Legendary singer Stevie Nicks has publicly spoken out about her difficulty with benzodiazepine abuse and addiction. She makes clear in interviews that she thought sedative drugs were benign, but found them to be exceptionally difficult to stop abusing, even more so than cocaine. It seems strange to some that a sedative drug would be acutely difficult to stop abusing, but the addictiveness of this drug class is well-documented among addiction specialists. Subsequently, the withdrawal process can be exceptionally difficult.
Xanax is also associated with a host of physical symptoms during withdrawal. Mental Health Daily notes the following:
- Muscle pain
- Heart palpitations
- Sleep troubles
- Tingling sensations
During medical detox, medical professionals will set up a plan that provides for a gradual transition from Xanax abuse to total detoxification. The dosage of Xanax may be slowly reduced over time, though in many instances, individuals are switched to a longer-acting benzodiazepine and then weaned off that drug. The timeline for the detox period will vary depending on the person’s sustained dosage level and personal factors.
As a general rule of thumb in the addiction treatment world, there are three drug categories that require a medical detox process: benzodiazepines, opioids, and alcohol. Quitting Xanax cold turkey can potentially precipitate the above withdrawal symptoms and cause them to present with greater severity.
Behavioral Signs and Symptoms of Xanax Abuse
When a person begins to abuse Xanax, there will likely be noticeable changes in their behavior. Per Medical News Today, the following are some of the main behavioral symptoms and signs of Xanax abuse:
Taking risks in order to buy Xanax: Some people may steal money or items, often from loved ones, in order to pay for Xanax.
- Losing interest in normal activities: As the Xanax abuse takes firmer hold in one’s life, it is likely that the person will lose interest in activities of former interest.
- Risk-taking behaviors: As abuse continues, the person may become more comfortable taking risks, such as driving while on Xanax.
- Maintaining stashes of Xanax: To ensure that the day doesn’t come where there is no Xanax, the person works to stockpile it.
- Relationship problems: Xanax abuse leads to interpersonal problems, but that doesn’t motivate the person to stop.
- Using a lot of Xanax: A person may be seen “pill popping” with greater frequency than would be expected.
- Obsessive thoughts and actions: This may involve spending an inordinate amount of time and energy getting and using Xanax.
- Run-ins with the law: This may be related to illegally obtaining Xanax, such as buying it on the street.

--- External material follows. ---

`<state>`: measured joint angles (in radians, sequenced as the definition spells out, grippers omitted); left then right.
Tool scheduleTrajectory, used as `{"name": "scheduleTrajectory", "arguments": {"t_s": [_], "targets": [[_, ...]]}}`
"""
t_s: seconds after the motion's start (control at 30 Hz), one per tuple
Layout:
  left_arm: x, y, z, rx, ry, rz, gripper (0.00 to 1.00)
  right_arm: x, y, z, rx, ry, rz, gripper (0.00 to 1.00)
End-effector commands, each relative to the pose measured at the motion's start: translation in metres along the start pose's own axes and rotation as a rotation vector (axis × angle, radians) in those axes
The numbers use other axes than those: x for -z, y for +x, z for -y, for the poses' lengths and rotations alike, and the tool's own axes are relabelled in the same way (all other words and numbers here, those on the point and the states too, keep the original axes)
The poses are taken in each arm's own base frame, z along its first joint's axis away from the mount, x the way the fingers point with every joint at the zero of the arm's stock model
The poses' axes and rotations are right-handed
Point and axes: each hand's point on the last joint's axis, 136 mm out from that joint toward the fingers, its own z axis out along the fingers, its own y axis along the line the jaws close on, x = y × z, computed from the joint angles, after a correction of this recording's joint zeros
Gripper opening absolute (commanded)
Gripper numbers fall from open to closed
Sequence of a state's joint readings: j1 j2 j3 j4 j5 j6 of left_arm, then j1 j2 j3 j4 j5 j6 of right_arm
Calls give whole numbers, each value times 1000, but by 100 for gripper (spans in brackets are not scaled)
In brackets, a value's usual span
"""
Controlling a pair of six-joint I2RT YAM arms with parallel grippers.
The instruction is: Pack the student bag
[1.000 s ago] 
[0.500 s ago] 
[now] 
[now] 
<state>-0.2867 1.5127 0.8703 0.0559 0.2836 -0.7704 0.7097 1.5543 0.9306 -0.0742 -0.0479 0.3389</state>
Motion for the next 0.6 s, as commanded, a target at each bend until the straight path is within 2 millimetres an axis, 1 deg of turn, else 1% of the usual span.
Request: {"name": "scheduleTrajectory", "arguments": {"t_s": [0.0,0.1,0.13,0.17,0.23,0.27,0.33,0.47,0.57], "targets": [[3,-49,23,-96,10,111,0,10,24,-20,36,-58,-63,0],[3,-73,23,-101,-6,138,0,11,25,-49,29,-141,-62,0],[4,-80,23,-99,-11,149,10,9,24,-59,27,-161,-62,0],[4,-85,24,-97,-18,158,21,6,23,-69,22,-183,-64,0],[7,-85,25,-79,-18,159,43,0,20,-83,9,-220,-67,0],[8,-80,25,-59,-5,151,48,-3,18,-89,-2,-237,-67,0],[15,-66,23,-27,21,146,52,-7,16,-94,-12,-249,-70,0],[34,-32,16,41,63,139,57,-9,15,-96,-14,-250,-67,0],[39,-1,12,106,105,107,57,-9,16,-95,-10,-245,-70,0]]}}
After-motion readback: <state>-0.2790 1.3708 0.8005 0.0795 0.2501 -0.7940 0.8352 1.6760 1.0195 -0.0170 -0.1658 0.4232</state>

- Solitude and secrecy: This may involve withdrawing from friends and family to protect one’s use of Xanax.
- Financial difficulties: To pay for Xanax, a person may drain financial resources.
- Denial: This includes setting aside concerns about Xanax abuse to protect the ongoing use of the drug.
As noted, due to the acute dangers associated with Xanax withdrawal, there is a general advisement that a person should start the recovery process with medical detox that involves a weaning or tapering process.
Recovery can progress from that point to primary care for the addiction.